As Anthony Kiedis tells it in his memoirs Scar Tissue, Flea was about to leave the band at that point. And what are the Red Hot Chili Peppers without Flea? However, the bass player said he would continue if John Frusciante rejoined. Frusciante was a huge part of why Blood Sugar Sex Magik was such a massive success. But the guitarist had gone through harrowing substance abuse issues (as you can see in scenes from this disturbing 1994 documentary). Kiedis, who also had struggled with substance abuse, doubted that Frusciante would even want to join the band. He also had doubts that they could get back their magic from the early ’90s. That is, until Frusciante cleaned up and the band set up shop in Flea’s garage and started playing. “Every day, he came up with something spectacular,” Kiedis wrote. As he started writing with Frusciante again, he recalls, “It was incredible to once again have one of the great musicians of our time so telepathically connected to me.”
They introduced the album to the public with the ballad, “Scar Tissue.” As Kiedis recalled, “‘Scar Tissue’ was another song where you open up the top of your head and it comes dusting down from outer space. [Producer] Rick Rubin and I had been talking about sarcasm a lot. Rick had a theory that it was an incredibly detrimental form of humor that depresses the spirit of its proponents… We vowed to try to be funny without using sarcasm as a crutch. All those ideas were in the air when John started playing this guitar riff, and I immediately knew what the song was about.”
The video showed the band looking beaten up (a bit of a metaphor) driving through the desert.
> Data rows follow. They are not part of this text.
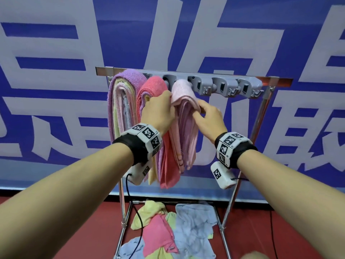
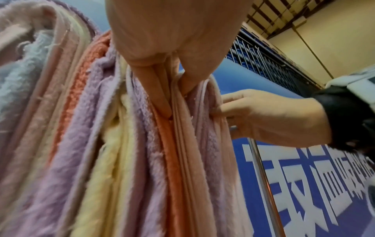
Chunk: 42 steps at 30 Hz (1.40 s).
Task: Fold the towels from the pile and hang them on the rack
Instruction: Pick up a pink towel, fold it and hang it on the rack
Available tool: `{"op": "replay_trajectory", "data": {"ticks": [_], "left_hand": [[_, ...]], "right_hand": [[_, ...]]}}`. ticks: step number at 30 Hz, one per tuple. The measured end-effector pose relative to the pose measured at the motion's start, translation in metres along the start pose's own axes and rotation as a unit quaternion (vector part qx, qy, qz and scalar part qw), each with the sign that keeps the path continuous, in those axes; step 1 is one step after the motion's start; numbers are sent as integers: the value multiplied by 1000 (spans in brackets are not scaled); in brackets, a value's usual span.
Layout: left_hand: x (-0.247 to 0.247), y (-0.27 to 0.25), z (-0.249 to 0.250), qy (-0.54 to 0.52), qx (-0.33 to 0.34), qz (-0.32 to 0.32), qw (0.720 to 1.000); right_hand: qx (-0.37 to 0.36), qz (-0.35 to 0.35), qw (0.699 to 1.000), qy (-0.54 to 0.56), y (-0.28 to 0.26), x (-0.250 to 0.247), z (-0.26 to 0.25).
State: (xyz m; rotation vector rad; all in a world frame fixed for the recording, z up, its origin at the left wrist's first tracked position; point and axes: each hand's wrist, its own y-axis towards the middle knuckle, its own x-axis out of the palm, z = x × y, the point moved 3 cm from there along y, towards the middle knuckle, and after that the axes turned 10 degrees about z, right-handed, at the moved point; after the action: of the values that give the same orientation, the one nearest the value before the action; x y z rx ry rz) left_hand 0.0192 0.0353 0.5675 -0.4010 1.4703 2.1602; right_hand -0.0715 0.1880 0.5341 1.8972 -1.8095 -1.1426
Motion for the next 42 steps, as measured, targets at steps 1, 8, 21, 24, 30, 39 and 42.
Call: {"op": "replay_trajectory", "data": {"ticks": [1,8,21,24,30,39,42], "left_hand": [[-1,3,0,-10,-8,18,1000],[2,43,15,-51,-130,-8,990],[11,-35,-5,46,74,-31,996],[10,-43,-12,19,113,2,993],[21,-53,-26,130,194,-19,972],[19,-40,-13,251,165,-93,949],[21,-39,-9,193,172,-102,961]], "right_hand": [[-9,-4,1000,-11,3,-1,0],[-51,6,996,-77,17,-5,8],[19,-51,995,-81,-1,0,31],[76,-109,991,-19,-18,20,23],[125,-41,989,-73,-24,47,14],[106,-20,991,-81,-18,16,18],[81,-28,993,-75,-16,2,18]]}}
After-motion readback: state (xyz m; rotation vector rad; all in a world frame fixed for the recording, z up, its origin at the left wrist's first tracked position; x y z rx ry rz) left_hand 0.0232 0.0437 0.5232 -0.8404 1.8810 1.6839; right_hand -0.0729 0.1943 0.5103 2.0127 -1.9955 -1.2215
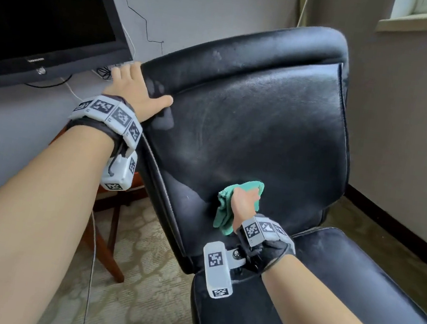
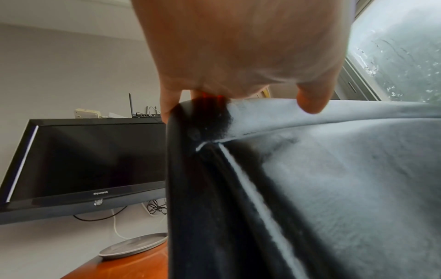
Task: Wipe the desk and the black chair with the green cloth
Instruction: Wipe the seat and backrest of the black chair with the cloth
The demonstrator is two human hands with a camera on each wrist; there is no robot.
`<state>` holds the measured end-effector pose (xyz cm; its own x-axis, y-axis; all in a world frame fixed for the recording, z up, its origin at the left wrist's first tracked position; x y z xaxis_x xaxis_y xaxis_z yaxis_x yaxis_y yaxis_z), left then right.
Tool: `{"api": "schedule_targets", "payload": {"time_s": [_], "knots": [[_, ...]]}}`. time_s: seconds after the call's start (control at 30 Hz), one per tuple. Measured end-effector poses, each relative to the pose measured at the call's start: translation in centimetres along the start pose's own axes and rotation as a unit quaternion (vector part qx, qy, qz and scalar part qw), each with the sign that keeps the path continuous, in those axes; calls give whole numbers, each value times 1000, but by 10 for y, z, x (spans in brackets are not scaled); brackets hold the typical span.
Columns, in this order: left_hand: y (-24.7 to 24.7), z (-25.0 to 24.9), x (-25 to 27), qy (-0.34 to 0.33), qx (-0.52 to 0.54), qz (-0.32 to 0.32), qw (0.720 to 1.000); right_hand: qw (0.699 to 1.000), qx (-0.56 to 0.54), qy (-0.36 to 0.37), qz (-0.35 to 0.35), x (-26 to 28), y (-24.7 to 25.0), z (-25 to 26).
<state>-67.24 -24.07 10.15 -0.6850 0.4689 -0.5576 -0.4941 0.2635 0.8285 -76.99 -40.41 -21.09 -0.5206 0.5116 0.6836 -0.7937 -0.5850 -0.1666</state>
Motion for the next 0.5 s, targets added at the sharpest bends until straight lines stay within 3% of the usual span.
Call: {"api": "schedule_targets", "payload": {"time_s": [0.3,0.43,0.5], "knots": [[30,41,62,35,-40,-46,998,997,46,37,39,30,-25,-35],[44,43,82,46,-40,-47,997,994,41,62,77,-30,-50,-46],[49,42,90,49,-49,-42,997,991,36,86,99,-8,-53,-42]]}}
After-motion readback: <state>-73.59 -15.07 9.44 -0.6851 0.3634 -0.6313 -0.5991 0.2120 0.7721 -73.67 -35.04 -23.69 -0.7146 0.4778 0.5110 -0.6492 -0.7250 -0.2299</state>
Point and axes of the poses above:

The song was a hit, topping the rock and alternative charts, and hitting #9 on the Billboard Hot 100. The Chili Peppers were back.
Like Blood Sugar Sex Magik, Californication was filled with great singles (including “Around The World” and “Otherside”) and deep tracks. “Porcelain” is particularly great. But the title track is the centerpiece of the album. The video, which used avatars of the band as players in a video game about California, was a massive hit on MTV2 and has gone on to become one of their most popular songs.
That song didn’t have such an easy birth. As Kiedis recalled, the song “Was so important to me but less important to everybody else.” He explained to them that the song was the “anchor of the whole record.”
And it almost got ditched, because the band couldn’t seem to come up with the right music for Kiedis’s lyrics. “In the last moments of recording,” Kiedis wrote, Frusciante came up with the music. “He sat down and plucked this incredibly sparse yet haunting combination of notes. It was so different from any other approach that we’d taken for the song that I didn’t quite hear it. Then he started singing it.” In 2022, Rolling Stone named “Californication” the best Chili Peppers song of all time.
Californication the album became one of their most successful releases, and was certified seven times platinum in the U.S. It not only provided them with a new bunch of classics to add to their already great legacy, but it helped them to transcend the ’90s. After years of headlining arenas and ampitheaters, in 2022, they headlined their first stadium tour of the U.S. But without Californication, that probably would not have happened. The album elevated them to a different level: like the Rolling Stones, they’ve been relevant through different decades, a rarity for any rock band. Much less one who nearly dissolved over twenty years ago.